Required work: Would you write out the listing verbatim and skip every picture in it?

+++

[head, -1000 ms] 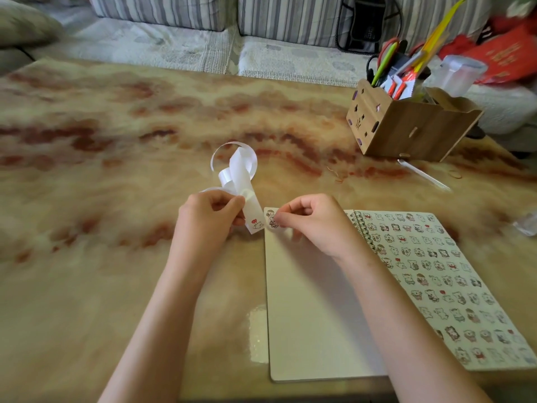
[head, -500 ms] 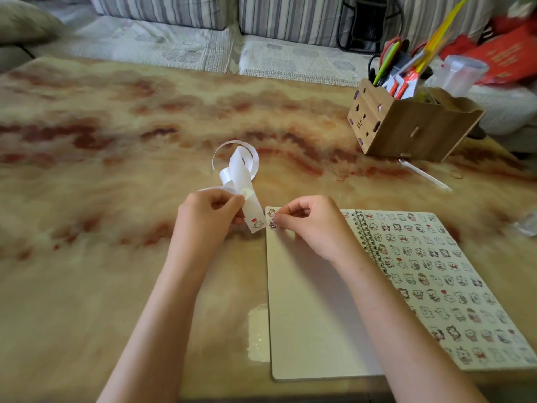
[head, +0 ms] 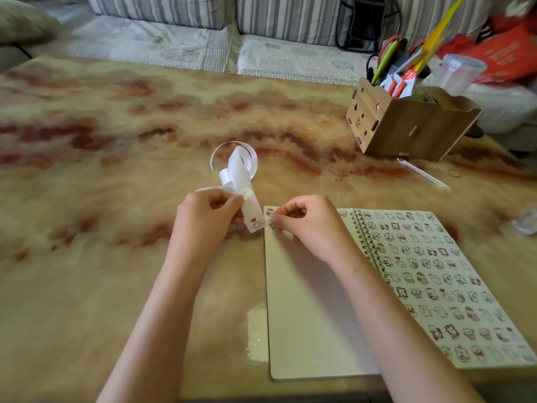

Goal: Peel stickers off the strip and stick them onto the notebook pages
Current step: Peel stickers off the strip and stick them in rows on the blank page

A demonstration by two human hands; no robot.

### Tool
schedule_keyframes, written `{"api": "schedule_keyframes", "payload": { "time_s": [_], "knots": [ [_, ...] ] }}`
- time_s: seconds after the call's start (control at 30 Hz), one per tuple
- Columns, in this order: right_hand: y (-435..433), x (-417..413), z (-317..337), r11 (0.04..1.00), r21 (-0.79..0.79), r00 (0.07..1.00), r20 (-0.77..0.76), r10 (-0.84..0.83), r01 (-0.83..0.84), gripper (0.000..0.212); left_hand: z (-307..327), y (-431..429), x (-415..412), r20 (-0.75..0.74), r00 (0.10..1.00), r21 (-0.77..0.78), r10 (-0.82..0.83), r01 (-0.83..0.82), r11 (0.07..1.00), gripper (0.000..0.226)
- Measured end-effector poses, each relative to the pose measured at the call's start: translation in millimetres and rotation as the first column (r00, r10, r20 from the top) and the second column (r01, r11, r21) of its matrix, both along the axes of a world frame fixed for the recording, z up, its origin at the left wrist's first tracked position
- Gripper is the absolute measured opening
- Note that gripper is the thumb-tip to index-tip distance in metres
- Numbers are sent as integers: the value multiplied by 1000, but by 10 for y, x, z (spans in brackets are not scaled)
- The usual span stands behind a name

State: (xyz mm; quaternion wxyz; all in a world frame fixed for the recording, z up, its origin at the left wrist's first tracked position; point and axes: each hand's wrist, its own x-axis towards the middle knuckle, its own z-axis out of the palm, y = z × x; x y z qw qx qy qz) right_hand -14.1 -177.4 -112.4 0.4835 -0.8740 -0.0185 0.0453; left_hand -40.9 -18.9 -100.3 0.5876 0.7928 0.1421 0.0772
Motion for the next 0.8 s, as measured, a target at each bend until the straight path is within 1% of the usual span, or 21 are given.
{"api": "schedule_keyframes", "payload": {
  "time_s": [0.2,0.33,0.47,0.57,0.6,0.7,0.8],
  "knots": [
    [17,0,-52,999,-34,999,35,-19,20,4,10,2,-13,-10,1000,6,0,0,1000,20],
    [37,-15,-75,995,-92,996,91,-27,35,5,7,3,-12,-13,1000,8,0,0,1000,21],
    [17,-23,-88,996,-85,992,122,-3,13,9,5,5,-7,-6,1000,-5,-5,5,1000,20],
    [-5,-3,-74,997,-79,994,111,-5,14,21,-6,5,-6,-7,1000,5,-8,8,1000,22],
    [-9,6,-77,997,-78,994,109,-10,18,21,-8,6,-4,-7,1000,9,-8,8,1000,22],
    [-18,20,-87,993,-108,992,124,-27,40,7,-16,10,0,-8,1000,12,-12,12,1000,21],
    [-23,19,-95,990,-128,990,139,-37,55,8,-20,13,2,-11,1000,14,-10,11,1000,20]
  ]
}}
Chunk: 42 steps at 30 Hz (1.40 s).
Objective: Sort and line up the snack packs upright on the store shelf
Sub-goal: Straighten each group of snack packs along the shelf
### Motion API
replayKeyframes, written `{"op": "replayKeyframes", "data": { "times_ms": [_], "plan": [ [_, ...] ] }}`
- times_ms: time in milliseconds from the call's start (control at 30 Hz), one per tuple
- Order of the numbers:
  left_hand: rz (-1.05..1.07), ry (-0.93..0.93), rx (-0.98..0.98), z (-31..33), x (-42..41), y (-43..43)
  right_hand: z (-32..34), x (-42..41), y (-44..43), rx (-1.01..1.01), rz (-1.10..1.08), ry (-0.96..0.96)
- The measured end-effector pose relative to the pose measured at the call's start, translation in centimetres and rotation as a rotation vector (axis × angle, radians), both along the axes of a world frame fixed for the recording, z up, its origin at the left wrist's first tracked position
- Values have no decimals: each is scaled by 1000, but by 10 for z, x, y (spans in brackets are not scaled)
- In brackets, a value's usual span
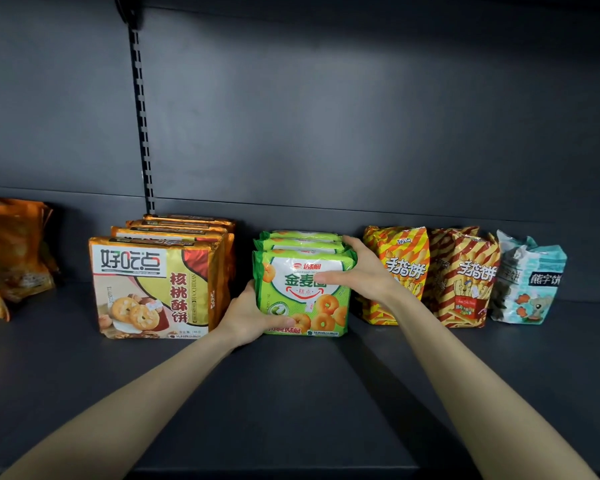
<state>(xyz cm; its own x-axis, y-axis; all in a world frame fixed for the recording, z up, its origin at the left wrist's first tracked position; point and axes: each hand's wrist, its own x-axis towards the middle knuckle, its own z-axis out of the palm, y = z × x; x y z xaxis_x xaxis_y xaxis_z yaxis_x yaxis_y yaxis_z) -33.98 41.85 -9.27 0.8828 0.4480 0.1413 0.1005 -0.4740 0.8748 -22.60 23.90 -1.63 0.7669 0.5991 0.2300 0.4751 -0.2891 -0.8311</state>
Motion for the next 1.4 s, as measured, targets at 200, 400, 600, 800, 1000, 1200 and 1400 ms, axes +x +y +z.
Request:
{"op": "replayKeyframes", "data": {
  "times_ms": [200,400,600,800,1000,1200,1400],
  "plan": [
    [126,77,199,9,-16,-15,11,-12,-6,-224,-70,-240],
    [253,172,510,24,-42,-29,19,-29,-21,-381,-85,-421],
    [264,155,775,47,-72,-42,38,-42,-39,-444,-54,-531],
    [132,122,953,93,-91,-54,65,-63,-59,-493,-74,-610],
    [122,53,1056,130,-111,-59,82,-93,-72,-504,-106,-653],
    [153,46,1132,143,-160,-43,88,-144,-56,-525,-108,-683],
    [170,97,1171,134,-244,-4,71,-215,-8,-496,-76,-686]
  ]
}}
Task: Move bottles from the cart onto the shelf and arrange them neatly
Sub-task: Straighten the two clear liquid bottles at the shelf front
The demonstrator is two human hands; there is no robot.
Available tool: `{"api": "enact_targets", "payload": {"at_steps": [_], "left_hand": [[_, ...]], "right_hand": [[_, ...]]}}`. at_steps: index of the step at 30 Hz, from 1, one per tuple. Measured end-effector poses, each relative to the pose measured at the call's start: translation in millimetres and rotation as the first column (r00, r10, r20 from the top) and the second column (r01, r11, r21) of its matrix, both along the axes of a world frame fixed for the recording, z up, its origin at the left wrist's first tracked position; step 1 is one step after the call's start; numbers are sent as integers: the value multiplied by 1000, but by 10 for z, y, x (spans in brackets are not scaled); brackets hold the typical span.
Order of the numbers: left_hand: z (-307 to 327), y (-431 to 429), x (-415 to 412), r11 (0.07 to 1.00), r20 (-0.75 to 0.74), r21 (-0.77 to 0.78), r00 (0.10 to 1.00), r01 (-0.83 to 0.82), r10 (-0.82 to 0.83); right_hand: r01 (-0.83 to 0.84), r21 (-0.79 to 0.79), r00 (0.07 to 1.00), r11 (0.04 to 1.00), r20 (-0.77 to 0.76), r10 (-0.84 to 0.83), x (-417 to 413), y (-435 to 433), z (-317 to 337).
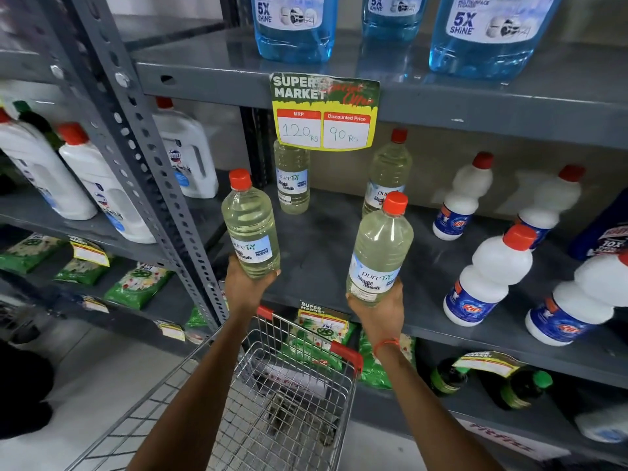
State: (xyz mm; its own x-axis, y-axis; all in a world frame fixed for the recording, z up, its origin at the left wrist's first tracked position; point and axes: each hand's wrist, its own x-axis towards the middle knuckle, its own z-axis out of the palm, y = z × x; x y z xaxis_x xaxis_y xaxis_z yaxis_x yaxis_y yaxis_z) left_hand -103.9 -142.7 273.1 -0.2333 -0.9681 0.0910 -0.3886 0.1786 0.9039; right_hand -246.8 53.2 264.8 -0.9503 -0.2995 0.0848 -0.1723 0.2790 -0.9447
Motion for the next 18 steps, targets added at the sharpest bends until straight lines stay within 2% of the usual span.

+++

Answer to this exercise:
[head, -1000 ms] 
[head, -500 ms] 
[head, +0 ms] 

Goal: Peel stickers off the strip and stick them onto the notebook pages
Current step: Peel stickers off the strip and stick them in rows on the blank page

A demonstration by two human hands; no robot.

### Tool
schedule_keyframes, written `{"api": "schedule_keyframes", "payload": { "time_s": [_], "knots": [ [_, ...] ] }}`
- time_s: seconds after the call's start (control at 30 Hz), one per tuple
- Columns, in this order: right_hand: y (-435..433), x (-417..413), z (-317..337), r11 (0.04..1.00), r21 (-0.79..0.79), r00 (0.07..1.00), r20 (-0.77..0.76), r10 (-0.84..0.83), r01 (-0.83..0.84), gripper (0.000..0.212); left_hand: z (-307..327), y (-431..429), x (-415..412), r20 (-0.75..0.74), r00 (0.10..1.00), r21 (-0.77..0.78), r10 (-0.82..0.83), r01 (-0.83..0.82), r11 (0.07..1.00), gripper (0.000..0.226)
- Measured end-effector poses, each relative to the pose measured at the call's start: translation in millimetres and rotation as the first column (r00, r10, r20 from the top) and the second column (r01, r11, r21) of its matrix, both along the axes of a world frame fixed for the recording, z up, its origin at the left wrist's first tracked position
- Gripper is the absolute measured opening
- Note that gripper is the thumb-tip to index-tip distance in metres
- Numbers are sent as integers: the value multiplied by 1000, but by 10 for y, x, z (spans in brackets are not scaled)
- The usual span stands behind a name

State: (xyz mm; quaternion wxyz; all in a world frame fixed for the recording, z up, its origin at the left wrist's first tracked position; point and axes: each hand's wrist, its own x-axis towards the middle knuckle, its own z-axis out of the palm, y = z × x; x y z qw qx qy qz) right_hand -14.1 -177.4 -112.4 0.4835 -0.8740 -0.0185 0.0453; left_hand -40.9 -18.9 -100.3 0.5876 0.7928 0.1421 0.0772
Motion for the next 0.8 s, as measured, a target at each bend until the straight path is within 1% of the usual span, or 21 are given.
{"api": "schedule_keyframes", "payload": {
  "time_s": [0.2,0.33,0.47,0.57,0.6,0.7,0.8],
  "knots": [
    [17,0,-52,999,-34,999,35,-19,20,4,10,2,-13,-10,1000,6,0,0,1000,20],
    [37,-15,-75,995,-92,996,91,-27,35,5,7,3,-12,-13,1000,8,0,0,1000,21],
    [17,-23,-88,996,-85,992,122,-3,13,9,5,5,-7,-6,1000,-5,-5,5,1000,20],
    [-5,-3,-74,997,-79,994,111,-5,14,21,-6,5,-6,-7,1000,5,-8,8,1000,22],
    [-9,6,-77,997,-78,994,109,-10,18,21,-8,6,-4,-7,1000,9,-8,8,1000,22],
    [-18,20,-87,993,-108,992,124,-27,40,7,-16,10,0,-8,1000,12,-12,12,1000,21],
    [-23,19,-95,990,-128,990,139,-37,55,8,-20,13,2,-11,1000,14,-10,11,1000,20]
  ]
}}
Chunk: 42 steps at 30 Hz (1.40 s).
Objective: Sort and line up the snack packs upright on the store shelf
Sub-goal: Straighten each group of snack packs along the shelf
### Motion API
replayKeyframes, written `{"op": "replayKeyframes", "data": { "times_ms": [_], "plan": [ [_, ...] ] }}`
- times_ms: time in milliseconds from the call's start (control at 30 Hz), one per tuple
- Order of the numbers:
  left_hand: rz (-1.05..1.07), ry (-0.93..0.93), rx (-0.98..0.98), z (-31..33), x (-42..41), y (-43..43)
  right_hand: z (-32..34), x (-42..41), y (-44..43), rx (-1.01..1.01), rz (-1.10..1.08), ry (-0.96..0.96)
- The measured end-effector pose relative to the pose measured at the call's start, translation in centimetres and rotation as a rotation vector (axis × angle, radians), both along the axes of a world frame fixed for the recording, z up, its origin at the left wrist's first tracked position
- Values have no decimals: each is scaled by 1000, but by 10 for z, x, y (spans in brackets are not scaled)
- In brackets, a value's usual span
<state>(xyz cm; its own x-axis, y-axis; all in a world frame fixed for the recording, z up, its origin at the left wrist's first tracked position; point and axes: each hand's wrist, its own x-axis towards the middle knuckle, its own z-axis out of the palm, y = z × x; x y z xaxis_x xaxis_y xaxis_z yaxis_x yaxis_y yaxis_z) -33.98 41.85 -9.27 0.8828 0.4480 0.1413 0.1005 -0.4740 0.8748 -22.60 23.90 -1.63 0.7669 0.5991 0.2300 0.4751 -0.2891 -0.8311</state>
Motion for the next 1.4 s, as measured, targets at 200, 400, 600, 800, 1000, 1200 and 1400 ms, axes +x +y +z.
Request:
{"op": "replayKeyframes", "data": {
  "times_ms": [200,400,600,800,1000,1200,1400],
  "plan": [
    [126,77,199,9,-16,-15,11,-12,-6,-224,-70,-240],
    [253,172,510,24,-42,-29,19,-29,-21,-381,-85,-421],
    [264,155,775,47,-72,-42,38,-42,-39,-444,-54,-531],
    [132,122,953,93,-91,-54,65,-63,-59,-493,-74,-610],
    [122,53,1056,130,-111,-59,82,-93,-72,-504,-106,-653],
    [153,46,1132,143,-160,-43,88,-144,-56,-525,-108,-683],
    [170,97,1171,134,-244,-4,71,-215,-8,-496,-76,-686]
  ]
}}
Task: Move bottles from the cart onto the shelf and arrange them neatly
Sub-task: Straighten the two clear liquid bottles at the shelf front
The demonstrator is two human hands; there is no robot.
Available tool: `{"api": "enact_targets", "payload": {"at_steps": [_], "left_hand": [[_, ...]], "right_hand": [[_, ...]]}}`. at_steps: index of the step at 30 Hz, from 1, one per tuple. Measured end-effector poses, each relative to the pose measured at the call's start: translation in millimetres and rotation as the first column (r00, r10, r20 from the top) and the second column (r01, r11, r21) of its matrix, both along the axes of a world frame fixed for the recording, z up, its origin at the left wrist's first tracked position; step 1 is one step after the call's start; numbers are sent as integers: the value multiplied by 1000, but by 10 for z, y, x (spans in brackets are not scaled); brackets hold the typical span.
Order of the numbers: left_hand: z (-307 to 327), y (-431 to 429), x (-415 to 412), r11 (0.07 to 1.00), r20 (-0.75 to 0.74), r21 (-0.77 to 0.78), r00 (0.10 to 1.00), r01 (-0.83 to 0.82), r10 (-0.82 to 0.83); right_hand: r01 (-0.83 to 0.84), r21 (-0.79 to 0.79), r00 (0.07 to 1.00), r11 (0.04 to 1.00), r20 (-0.77 to 0.76), r10 (-0.84 to 0.83), x (-417 to 413), y (-435 to 433), z (-317 to 337).
State: (xyz mm; its own x-axis, y-axis; all in a world frame fixed for the recording, z up, its origin at the left wrist's first tracked position; point and axes: each hand's wrist, its own x-axis towards the middle knuckle, its own z-axis out of the palm, y = z × x; x y z xaxis_x xaxis_y xaxis_z yaxis_x yaxis_y yaxis_z) left_hand -103.9 -142.7 273.1 -0.2333 -0.9681 0.0910 -0.3886 0.1786 0.9039; right_hand -246.8 53.2 264.8 -0.9503 -0.2995 0.0848 -0.1723 0.2790 -0.9447
Motion for the next 18 steps, targets added at the sharpest bends until straight lines stay within 2% of the usual span.

A complete answer has now been given.